● **Problem requirements**
As the answer, give a copy of each line below that includes the word "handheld".

[[ Working data, beginning ]]

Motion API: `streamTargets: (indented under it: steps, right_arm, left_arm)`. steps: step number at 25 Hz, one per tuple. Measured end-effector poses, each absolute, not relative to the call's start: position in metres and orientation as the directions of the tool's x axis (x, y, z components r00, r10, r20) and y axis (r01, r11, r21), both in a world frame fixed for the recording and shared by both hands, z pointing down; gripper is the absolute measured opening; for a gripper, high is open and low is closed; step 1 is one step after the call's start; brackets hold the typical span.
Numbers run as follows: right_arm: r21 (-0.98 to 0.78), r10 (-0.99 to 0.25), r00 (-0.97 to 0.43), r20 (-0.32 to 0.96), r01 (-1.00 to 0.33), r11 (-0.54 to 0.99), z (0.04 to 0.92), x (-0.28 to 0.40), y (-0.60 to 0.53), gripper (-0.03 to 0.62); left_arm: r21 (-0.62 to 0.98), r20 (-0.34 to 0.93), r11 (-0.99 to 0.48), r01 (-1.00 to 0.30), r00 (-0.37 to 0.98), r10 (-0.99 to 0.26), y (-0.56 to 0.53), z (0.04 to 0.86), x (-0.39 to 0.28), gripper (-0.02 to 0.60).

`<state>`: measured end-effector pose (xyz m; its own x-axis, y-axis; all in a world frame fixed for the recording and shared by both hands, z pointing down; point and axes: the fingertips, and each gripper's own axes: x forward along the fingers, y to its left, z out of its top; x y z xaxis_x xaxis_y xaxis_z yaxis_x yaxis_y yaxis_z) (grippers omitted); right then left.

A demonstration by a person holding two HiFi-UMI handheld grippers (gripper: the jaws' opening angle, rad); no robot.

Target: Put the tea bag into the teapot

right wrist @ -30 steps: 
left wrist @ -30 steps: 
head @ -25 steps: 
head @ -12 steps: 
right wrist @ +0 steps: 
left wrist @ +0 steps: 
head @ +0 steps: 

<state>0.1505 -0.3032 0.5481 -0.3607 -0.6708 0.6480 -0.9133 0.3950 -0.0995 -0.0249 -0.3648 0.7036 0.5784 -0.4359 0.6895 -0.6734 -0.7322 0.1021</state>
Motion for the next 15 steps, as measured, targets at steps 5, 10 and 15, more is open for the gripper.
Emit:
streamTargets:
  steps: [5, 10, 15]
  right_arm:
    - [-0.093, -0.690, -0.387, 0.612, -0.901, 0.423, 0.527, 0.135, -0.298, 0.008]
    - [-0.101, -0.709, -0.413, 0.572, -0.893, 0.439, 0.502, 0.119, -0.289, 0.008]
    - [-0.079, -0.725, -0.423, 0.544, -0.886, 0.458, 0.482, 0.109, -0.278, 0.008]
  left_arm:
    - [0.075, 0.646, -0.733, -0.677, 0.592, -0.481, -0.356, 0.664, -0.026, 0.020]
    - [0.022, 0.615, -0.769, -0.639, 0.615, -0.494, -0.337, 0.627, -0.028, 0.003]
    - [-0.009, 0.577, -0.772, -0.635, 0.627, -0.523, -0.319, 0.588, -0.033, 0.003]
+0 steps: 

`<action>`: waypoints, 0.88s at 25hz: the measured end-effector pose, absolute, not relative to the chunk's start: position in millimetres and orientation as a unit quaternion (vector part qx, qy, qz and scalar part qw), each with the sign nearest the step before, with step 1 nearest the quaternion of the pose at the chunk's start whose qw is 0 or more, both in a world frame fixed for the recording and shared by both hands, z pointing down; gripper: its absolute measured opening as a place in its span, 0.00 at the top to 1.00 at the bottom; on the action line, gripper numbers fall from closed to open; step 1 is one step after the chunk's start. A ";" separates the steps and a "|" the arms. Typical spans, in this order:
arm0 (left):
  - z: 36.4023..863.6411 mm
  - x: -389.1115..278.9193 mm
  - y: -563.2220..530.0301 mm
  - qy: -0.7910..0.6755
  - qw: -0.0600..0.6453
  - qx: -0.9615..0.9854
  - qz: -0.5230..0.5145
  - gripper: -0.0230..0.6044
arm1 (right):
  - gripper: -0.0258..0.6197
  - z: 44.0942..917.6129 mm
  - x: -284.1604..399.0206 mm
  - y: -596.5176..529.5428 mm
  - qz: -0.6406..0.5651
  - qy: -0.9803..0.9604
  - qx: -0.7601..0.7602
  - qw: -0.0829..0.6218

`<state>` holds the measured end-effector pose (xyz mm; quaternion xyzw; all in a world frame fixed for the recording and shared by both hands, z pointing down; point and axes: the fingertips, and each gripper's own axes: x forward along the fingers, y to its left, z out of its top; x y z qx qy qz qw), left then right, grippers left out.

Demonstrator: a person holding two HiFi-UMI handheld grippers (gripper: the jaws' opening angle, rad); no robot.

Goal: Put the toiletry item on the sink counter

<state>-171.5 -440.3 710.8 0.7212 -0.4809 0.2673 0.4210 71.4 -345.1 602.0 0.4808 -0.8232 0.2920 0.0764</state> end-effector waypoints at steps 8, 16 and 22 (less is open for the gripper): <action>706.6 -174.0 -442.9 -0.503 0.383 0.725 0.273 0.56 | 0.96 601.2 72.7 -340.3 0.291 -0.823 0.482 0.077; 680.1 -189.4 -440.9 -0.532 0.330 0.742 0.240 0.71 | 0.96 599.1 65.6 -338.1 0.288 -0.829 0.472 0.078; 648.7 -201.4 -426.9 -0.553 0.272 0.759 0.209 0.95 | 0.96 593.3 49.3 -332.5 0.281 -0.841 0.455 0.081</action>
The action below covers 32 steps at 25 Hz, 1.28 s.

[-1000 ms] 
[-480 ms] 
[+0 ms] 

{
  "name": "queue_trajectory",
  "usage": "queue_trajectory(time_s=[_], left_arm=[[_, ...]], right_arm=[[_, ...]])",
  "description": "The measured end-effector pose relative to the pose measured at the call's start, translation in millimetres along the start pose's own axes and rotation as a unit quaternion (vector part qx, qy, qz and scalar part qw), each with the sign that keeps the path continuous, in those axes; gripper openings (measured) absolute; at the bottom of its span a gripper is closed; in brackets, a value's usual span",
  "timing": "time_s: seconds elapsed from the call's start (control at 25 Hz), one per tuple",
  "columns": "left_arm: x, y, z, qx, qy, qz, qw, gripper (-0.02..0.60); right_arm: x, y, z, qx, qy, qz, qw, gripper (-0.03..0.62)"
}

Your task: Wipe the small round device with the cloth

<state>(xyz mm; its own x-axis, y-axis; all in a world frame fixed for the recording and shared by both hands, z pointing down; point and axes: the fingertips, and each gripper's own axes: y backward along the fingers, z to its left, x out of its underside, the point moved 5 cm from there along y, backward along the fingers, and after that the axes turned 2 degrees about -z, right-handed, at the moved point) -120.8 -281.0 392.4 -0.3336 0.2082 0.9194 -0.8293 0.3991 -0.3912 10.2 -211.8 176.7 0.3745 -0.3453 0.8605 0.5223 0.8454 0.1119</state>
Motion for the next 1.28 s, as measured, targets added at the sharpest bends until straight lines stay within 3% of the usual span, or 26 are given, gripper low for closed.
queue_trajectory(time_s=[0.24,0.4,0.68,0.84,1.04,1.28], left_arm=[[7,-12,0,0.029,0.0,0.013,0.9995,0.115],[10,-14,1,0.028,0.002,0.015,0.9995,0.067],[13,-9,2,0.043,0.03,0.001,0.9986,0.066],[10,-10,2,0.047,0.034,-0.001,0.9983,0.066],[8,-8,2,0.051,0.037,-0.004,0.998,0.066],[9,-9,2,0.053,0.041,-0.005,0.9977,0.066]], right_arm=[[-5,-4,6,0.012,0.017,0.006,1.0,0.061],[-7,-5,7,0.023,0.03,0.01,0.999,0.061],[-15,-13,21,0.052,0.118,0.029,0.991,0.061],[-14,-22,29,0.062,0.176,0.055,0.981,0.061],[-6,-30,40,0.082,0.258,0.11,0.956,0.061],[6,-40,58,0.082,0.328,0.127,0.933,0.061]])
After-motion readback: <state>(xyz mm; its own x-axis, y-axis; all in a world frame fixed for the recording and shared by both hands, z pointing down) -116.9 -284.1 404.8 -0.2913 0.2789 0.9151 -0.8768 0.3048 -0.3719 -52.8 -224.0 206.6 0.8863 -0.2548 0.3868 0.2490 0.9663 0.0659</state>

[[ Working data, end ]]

● **Task output**
A demonstration by a person holding two HiFi-UMI handheld grippers (gripper: the jaws' opening angle, rad); no robot.
Demonstrator: a person holding two HiFi-UMI handheld grippers (gripper: the jaws' opening angle, rad); no robot.

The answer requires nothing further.